## About this task:
Your answer must match, word for word, the lines from the one holding "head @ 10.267" through the final line below, with pictures excluded.

## Collected material:
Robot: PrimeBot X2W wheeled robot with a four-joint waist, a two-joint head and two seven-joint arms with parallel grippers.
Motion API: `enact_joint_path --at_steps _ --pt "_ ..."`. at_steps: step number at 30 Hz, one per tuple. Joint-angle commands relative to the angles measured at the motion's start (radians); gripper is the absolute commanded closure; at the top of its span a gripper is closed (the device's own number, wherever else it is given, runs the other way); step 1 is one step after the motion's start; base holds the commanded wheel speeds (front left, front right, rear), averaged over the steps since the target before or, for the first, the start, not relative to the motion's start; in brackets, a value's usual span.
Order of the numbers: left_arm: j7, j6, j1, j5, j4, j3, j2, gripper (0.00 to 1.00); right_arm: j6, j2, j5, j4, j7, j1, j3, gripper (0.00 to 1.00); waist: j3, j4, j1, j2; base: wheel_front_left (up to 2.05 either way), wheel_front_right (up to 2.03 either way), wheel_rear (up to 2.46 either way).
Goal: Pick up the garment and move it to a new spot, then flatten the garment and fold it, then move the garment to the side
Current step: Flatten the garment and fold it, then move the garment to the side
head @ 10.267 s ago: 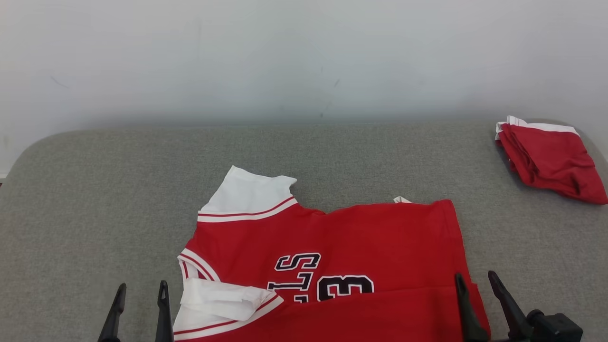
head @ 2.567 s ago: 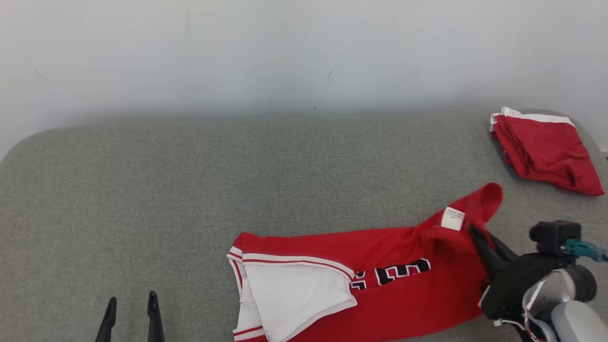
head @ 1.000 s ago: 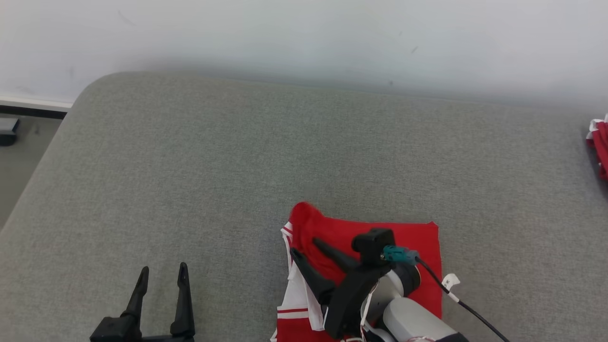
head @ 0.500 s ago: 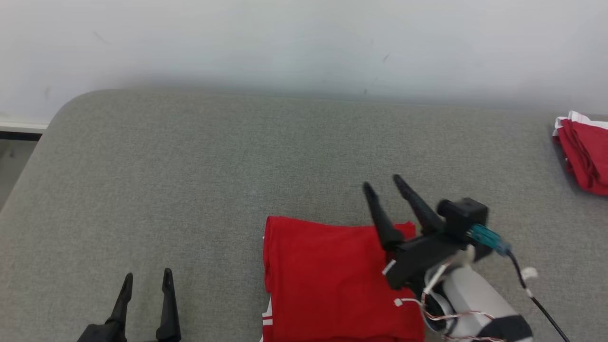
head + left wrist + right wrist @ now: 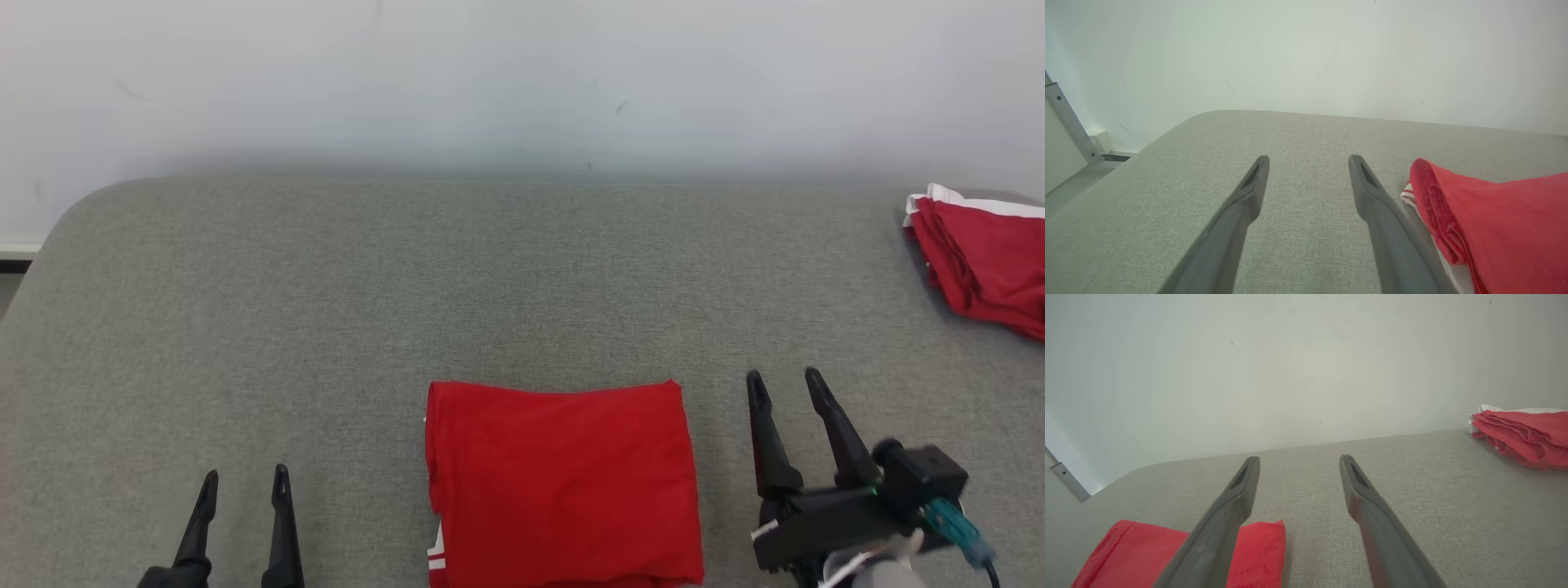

## Reply to the task:
head @ 10.267 s ago: 
head @ 2.567 s ago: 
head @ 1.000 s ago: 
head @ 0.500 s ago: 
head + left wrist + right wrist @ now: 

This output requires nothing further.